We've tested both of GeChic's OnLap monitors and found that while they were flawed in their own ways, they were still able to expand useful work space without incurring too much of an inconvenience in terms of size or power requirements. Yet GeChic's screens need an HDMI or D-SUB port in addition to a USB 2.0 port for power, and if for one reason or another your notebook doesn't offer one of these, you're out of luck. Enter solutions based off of DisplayLink's USB technology, which are able to add another screen driven entirely over USB. Solutions like the screen we have on hand today, Toshiba's catchily-named 14" USB Mobile LCD Monitor. Here's the spec sheet:
|Toshiba 14" USB Mobile LCD Monitor Specifications|
|Cabinet Color||Matte Black|
|Native Resolution||1366 x 768|
|Brightness||220 cd/m2 (Claimed)|
|Contrast Ratio||400:1 (Claimed)|
|User Controls||Power Button, Brightness Up, Brightness Down|
13.4" x 9.4" x 0.6" (WxHxD)
(340mm x 239mm x 15.2mm)
|Weight||2.8 lbs (1.27kg)|
|Pricing||Online starting at $170|
Unlike the GeChic OnLap monitors we've reviewed here and here, which benefited from being driven off of the notebook's GPU, Toshiba's 14" monitor leverages DisplayLink's USB technology (which Jarred outlined here back in 2008). While DisplayLink has USB 3.0-based solutions slowly making their way to market, Toshiba's monitor still uses USB 2.0. Most of the remaining specifications are pretty weak, but this is a laptop designed primarily for office work as opposed to anything that demands color accuracy.
How Does it Work?
As a quick and dirty primer, DisplayLink basically uses on-the-fly compression as needed to stream data over USB to the DisplayLink-enabled monitor. What's important to note is that this means there's no GPU, dedicated or integrated, directly feeding the monitor, and as a result most of the heavy lifting has to be done by the CPU. That also means that gaming is mostly out of the question. Toshiba's monitor wasn't even exposed as an option for any of the games in our notebook testing suite.

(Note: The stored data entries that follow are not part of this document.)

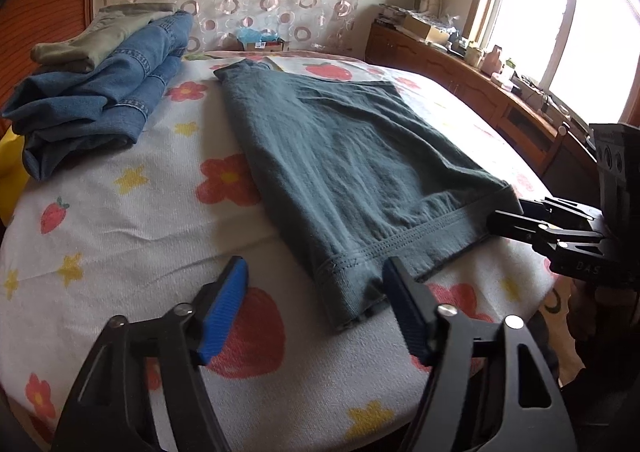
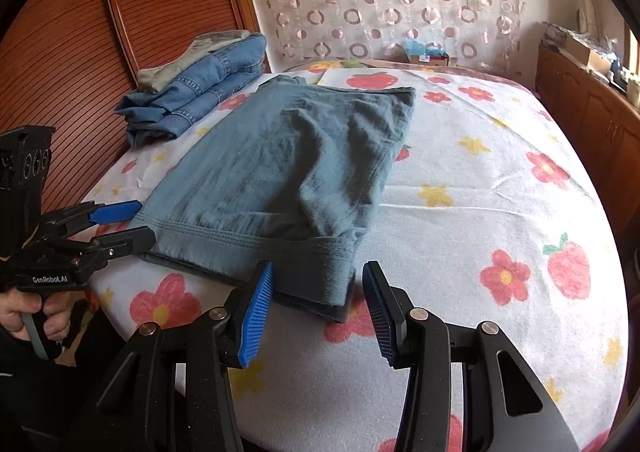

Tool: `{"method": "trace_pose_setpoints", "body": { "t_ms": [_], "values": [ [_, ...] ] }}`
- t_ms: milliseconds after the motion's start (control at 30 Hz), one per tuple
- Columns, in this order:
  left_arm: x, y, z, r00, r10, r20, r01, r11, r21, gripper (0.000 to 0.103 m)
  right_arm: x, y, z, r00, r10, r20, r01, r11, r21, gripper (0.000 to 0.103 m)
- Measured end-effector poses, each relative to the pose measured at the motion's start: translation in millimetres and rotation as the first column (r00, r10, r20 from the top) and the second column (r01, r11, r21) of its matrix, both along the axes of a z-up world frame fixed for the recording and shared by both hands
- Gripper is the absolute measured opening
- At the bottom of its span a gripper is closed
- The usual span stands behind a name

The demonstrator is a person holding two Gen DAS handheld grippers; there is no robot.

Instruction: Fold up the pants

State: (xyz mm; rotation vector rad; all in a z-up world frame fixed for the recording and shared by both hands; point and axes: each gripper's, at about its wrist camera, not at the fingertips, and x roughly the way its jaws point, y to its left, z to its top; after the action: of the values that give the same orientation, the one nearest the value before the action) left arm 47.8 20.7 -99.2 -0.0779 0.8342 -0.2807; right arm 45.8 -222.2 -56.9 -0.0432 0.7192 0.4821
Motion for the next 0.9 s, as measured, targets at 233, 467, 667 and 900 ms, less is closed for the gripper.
{"method": "trace_pose_setpoints", "body": {
  "t_ms": [233,467,667,900],
  "values": [
    [-1,-4,-1,1.0,-0.025,0.003,0.025,1.0,0.002,0.051,-2,-3,1,1.0,0.002,0.004,-0.002,1.0,-0.01,0.039],
    [-1,-5,-1,0.999,-0.034,-0.004,0.034,0.999,0.0,0.042,-2,-1,-1,1.0,0.005,0.001,-0.005,1.0,-0.03,0.029],
    [-6,-10,4,0.997,-0.07,0.014,0.07,0.998,-0.004,0.018,-3,-1,2,0.999,0.045,0.003,-0.045,0.999,-0.023,0.016],
    [-20,-5,25,0.994,-0.094,0.062,0.097,0.994,-0.055,0.017,-7,-10,10,0.998,0.054,-0.014,-0.054,0.998,0.025,0.016]
  ]
}}
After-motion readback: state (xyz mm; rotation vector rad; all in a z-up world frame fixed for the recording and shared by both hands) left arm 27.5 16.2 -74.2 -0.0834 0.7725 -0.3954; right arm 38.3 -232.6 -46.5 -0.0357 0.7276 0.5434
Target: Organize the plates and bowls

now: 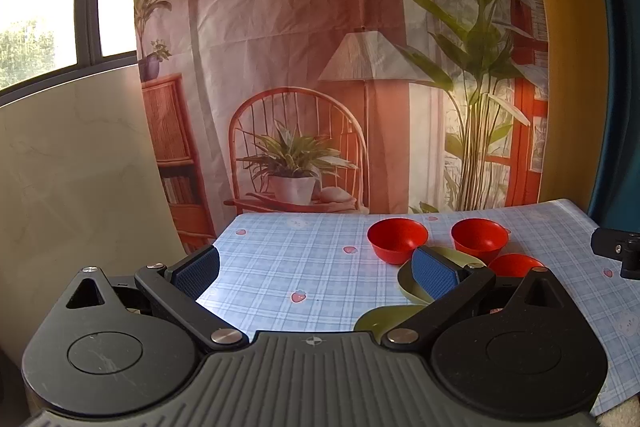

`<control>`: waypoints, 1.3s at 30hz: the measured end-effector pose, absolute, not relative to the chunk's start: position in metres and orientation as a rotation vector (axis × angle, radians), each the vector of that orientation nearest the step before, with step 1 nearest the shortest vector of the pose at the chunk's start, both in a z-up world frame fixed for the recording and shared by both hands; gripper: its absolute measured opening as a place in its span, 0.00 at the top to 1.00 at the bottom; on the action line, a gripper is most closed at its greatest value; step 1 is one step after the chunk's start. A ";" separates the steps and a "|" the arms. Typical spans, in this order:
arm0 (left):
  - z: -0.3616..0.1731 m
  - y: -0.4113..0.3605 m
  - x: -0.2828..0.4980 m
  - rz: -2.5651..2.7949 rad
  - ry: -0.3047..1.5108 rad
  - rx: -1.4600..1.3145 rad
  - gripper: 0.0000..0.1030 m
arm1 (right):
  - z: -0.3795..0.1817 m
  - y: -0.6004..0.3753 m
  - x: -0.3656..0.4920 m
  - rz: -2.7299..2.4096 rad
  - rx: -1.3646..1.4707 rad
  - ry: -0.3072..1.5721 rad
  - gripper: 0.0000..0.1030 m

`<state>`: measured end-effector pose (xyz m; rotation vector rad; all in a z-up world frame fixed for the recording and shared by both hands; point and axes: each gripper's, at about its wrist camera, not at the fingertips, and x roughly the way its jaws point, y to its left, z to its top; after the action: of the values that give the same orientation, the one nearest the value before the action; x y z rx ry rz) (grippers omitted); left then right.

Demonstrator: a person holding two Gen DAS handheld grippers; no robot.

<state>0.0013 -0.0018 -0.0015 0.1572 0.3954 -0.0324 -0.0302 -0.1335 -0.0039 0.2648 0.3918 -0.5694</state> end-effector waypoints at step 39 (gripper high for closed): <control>-0.003 -0.004 0.000 -0.038 0.396 0.155 0.00 | -0.005 -0.134 -0.031 -0.570 0.263 0.389 0.00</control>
<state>0.0004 -0.0041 -0.0034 0.1550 0.3958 -0.0382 -0.0307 -0.1338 -0.0052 0.2631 0.3886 -0.5699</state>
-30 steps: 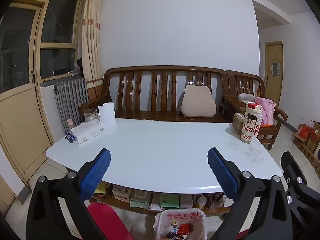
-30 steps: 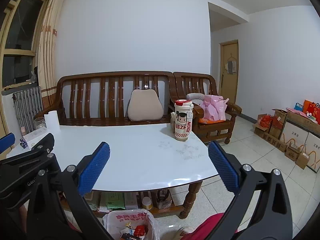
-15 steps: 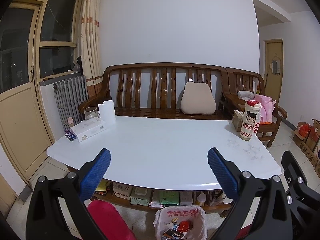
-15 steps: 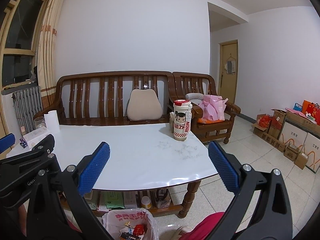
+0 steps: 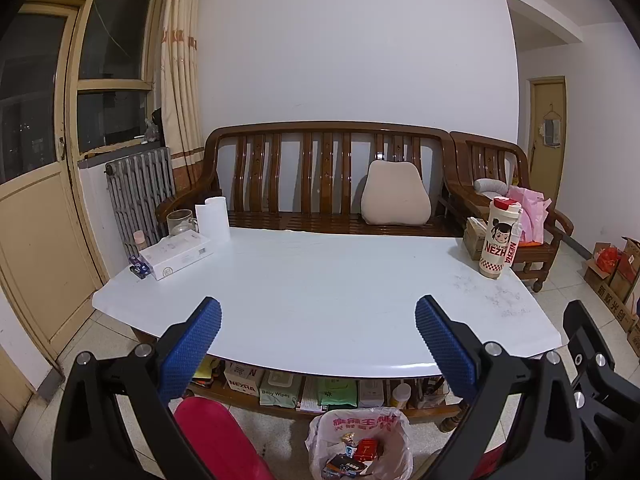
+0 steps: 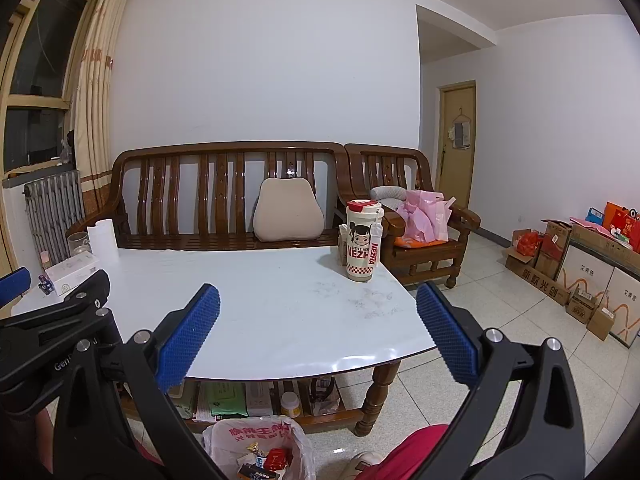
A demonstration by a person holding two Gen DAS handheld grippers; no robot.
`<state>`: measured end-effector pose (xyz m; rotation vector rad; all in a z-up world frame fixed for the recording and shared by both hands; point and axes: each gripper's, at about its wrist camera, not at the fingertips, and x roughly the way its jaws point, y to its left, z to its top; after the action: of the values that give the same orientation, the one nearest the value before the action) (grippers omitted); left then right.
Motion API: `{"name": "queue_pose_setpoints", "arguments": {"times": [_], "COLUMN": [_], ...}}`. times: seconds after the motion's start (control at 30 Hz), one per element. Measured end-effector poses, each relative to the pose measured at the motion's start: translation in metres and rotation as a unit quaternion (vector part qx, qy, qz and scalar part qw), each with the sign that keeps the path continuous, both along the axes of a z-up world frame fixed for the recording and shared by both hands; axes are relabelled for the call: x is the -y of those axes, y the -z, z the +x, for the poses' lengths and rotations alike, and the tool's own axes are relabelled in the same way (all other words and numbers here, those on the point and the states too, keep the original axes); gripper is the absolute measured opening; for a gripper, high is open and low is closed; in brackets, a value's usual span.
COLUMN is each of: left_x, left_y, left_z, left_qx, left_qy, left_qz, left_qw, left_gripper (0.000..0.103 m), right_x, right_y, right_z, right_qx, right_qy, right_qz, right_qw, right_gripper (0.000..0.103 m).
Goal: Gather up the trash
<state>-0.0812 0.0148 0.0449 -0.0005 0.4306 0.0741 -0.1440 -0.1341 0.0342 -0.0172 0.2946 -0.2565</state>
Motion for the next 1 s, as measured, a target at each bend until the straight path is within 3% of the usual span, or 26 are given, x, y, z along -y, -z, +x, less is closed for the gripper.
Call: {"name": "queue_pose_setpoints", "arguments": {"times": [1.0], "left_x": [-0.0073], "left_y": [0.0045], "left_z": [0.0081], "left_qx": [-0.018], "left_qy": [0.010], "left_qz": [0.002], "left_qw": [0.9998], "left_gripper": [0.095], "right_x": [0.0041], "right_y": [0.0031], "right_z": [0.0024], "right_qx": [-0.006], "right_qy": [-0.001], "right_qz": [-0.001], "right_qw": [1.000], "right_gripper": [0.096]}}
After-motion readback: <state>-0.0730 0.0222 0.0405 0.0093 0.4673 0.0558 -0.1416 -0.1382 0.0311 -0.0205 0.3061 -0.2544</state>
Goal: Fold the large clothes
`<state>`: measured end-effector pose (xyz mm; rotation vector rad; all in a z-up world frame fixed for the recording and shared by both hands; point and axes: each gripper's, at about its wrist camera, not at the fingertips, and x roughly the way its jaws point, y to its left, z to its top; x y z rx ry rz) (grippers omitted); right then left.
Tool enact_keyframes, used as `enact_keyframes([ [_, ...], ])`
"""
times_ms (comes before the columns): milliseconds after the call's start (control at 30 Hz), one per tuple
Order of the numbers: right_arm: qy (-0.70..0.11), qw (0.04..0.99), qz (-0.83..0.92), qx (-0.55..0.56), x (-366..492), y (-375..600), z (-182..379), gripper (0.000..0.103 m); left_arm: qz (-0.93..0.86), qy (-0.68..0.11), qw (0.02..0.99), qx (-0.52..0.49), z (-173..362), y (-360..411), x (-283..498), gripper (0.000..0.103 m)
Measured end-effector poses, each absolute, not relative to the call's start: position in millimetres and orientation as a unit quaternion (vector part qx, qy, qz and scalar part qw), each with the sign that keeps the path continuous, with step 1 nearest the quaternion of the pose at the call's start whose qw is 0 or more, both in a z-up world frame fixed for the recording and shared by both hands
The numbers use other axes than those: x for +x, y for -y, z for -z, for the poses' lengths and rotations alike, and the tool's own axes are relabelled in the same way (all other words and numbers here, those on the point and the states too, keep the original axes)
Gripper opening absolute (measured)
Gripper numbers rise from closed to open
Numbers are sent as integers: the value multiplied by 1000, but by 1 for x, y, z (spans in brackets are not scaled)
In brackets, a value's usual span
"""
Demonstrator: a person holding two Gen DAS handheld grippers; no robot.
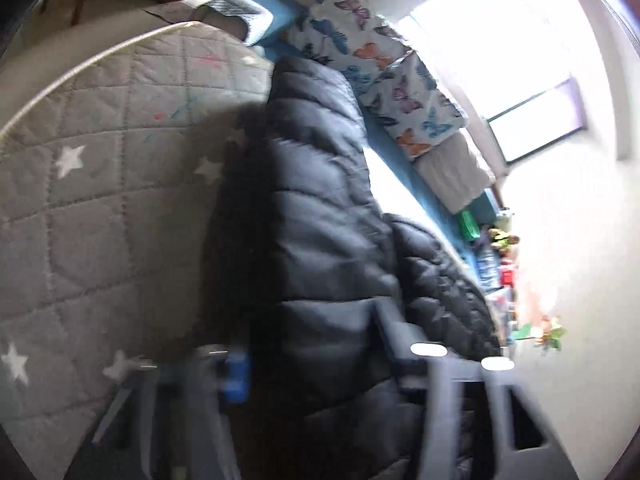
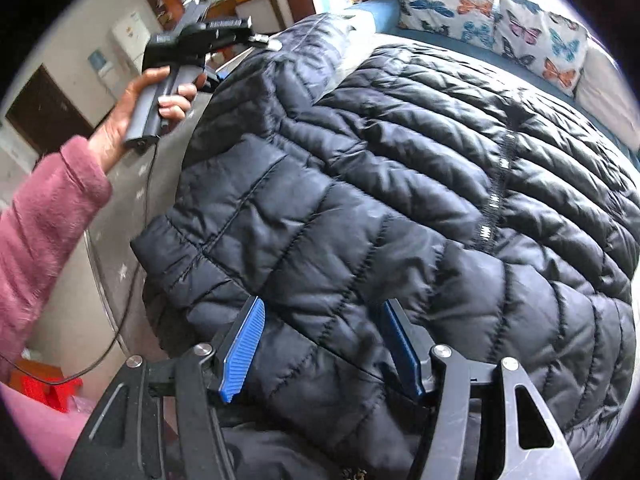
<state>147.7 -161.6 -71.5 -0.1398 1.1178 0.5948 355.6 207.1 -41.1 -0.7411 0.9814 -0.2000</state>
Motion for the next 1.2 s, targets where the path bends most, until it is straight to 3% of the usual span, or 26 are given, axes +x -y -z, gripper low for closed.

I did try to run Duels of the Planeswalkers 2012 windowed and then drag the window over to the Toshiba monitor, and it did seem to be running well, but when I tried to maximize it, both screens were basically caught in a flickering loop. The only way I was able to break the system out of the loop was to shut it down completely.
Nearest I can tell, DisplayLink's technology seems to present itself as a virtual monitor driven by the GPU, and then takes that data and funnels it through the USB connection to the external screen. It's impressive that it works at all, but remember that the funnelling requires on-the-fly CPU-based compression, and you'll see what that means later on.
Setup, by the way, is incredibly easy. While Toshiba includes a driver disc with their monitor, there's a driver readily available for download on Windows Update for Windows 7 as well. Plug the monitor in and let the drivers auto-install, and you're ready to go.